We are creating a program at NIST to develop new vacuum standards that cover the UHV and XHV. This addresses the needs of advanced manufacturing and research, including the semiconductor industry, accelerators, nanotechnology, and space science. NIST is also interested in developing metrological tools and other practical devices based on ultra-cold atoms, a technology pioneered at NIST that fundamentally operates in the UHV. Gravimeters, inertial sensing, and clocks are all examples of such devices, and any such device based on ultra-cold atoms will necessarily operate in UHV. To this end, we are presently developing a cold-atom vacuum standard (CAVS) to absolutely determine the vacuum level in the range of 10^-7 torr to 10^-12 torr. Our CAVS will use ultra-cold atoms to sense the absolute number density of gas molecules in the vacuum, and will be an SI traceable primary realization of UHV and XHV. In addition, we’re developing the Cold-Core Technology program, which seeks to create a platform enabling the miniaturization of the CAVS and other practical cold-atom devices. An active UHV and XHV program is critical and necessary for this effort. This includes traditional activities such as producing and measuring low-outgassing rate materials and building dynamic expansion chambers for generating UHV pressures, as well as new efforts like building the CAVS. This talk will be an overview of these activities in light of creating the CAVS and other devices based on ultra-cold atom technology.
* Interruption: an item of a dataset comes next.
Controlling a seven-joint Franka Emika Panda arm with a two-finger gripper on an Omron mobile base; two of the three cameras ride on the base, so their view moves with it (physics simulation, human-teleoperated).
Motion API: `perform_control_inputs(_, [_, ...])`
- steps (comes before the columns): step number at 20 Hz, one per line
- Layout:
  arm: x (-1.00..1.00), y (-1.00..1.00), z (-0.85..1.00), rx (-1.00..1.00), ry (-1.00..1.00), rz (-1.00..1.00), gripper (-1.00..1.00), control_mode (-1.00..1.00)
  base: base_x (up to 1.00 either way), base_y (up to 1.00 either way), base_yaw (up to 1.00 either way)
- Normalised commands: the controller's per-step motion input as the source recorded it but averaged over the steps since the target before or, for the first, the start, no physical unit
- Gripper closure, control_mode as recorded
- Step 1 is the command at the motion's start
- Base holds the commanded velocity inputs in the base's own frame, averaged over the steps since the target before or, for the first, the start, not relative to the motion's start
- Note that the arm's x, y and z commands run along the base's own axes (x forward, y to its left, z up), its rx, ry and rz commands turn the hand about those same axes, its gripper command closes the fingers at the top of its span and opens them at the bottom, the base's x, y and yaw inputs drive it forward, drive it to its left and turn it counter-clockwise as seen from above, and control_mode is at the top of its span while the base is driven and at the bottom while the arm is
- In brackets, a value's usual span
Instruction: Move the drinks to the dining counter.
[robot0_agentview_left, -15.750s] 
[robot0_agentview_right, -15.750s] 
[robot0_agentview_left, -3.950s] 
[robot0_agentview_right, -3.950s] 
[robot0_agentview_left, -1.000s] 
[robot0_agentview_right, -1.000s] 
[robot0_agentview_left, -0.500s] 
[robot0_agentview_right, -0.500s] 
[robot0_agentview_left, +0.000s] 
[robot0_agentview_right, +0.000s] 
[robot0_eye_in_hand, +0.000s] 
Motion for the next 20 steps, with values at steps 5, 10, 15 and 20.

NIST has recently launched a program combining cold-atom physics with vacuum metrology and has begun to build the Cold Atom Vacuum Standard (CAVS). Development of the cold atom vacuum standard presents a variety of technical challenges: we need a thorough understanding of the collision cross section of trapped atoms with background gas, we need to achieve excellent vacuum levels and prevent contamination of the test system with sensor alkali atoms, and we need a robust and user-friendly design if the device is ever to be practical for real-world applications. We will discuss progress that has been made in determining collision cross sections, measuring and reducing outgassing rates, as well as design considerations of the cold atom device itself.

Wide range vacuum gauges are in use now, however, all rely on multiple technology sensors with various mismatched pressure responses for various gases. An overview of the problems created by multiple technologies and mismatched pressure responses along with novel solutions will be presented. A new internal geometry of a cold cathode ionization gauge has been investigated and has produced a usable pressure signal from high vacuum to atmosphere, using only one gauge and only one physical electronics mechanism, namely a gaseous discharge. A redesigned electrode structure avoids mixing differences in gauge types and their responses to different gas types when using multiple gauge types over this full range. Careful choice of the anode-to-cathode spacing can sustain a gaseous discharge with the usual electric and magnetic fields. The various electrical signals used to display a pressure read-out will be presented and compared. This was accomplished during the investigation with available control circuitry.

A novel wide range cold cathode ionization gauge (CCIG), capable of measuring pressures from high vacuum to atmosphere and relying on only one gauge and only one physical electronics mechanism, was recently developed in our laboratory. Many technical challenges exist in operating a CCIG above the standard 10-2 Torr upper limit of the current CCIGs available on the market. We will present detailed operational aspects of our new sensor technology including: (1) selection criteria for the discharge characteristics used to derive pressure measurements, (2) accuracy of the pressure measurements produced and (3) long term stability and lifetime of the technology over its wide pressure range.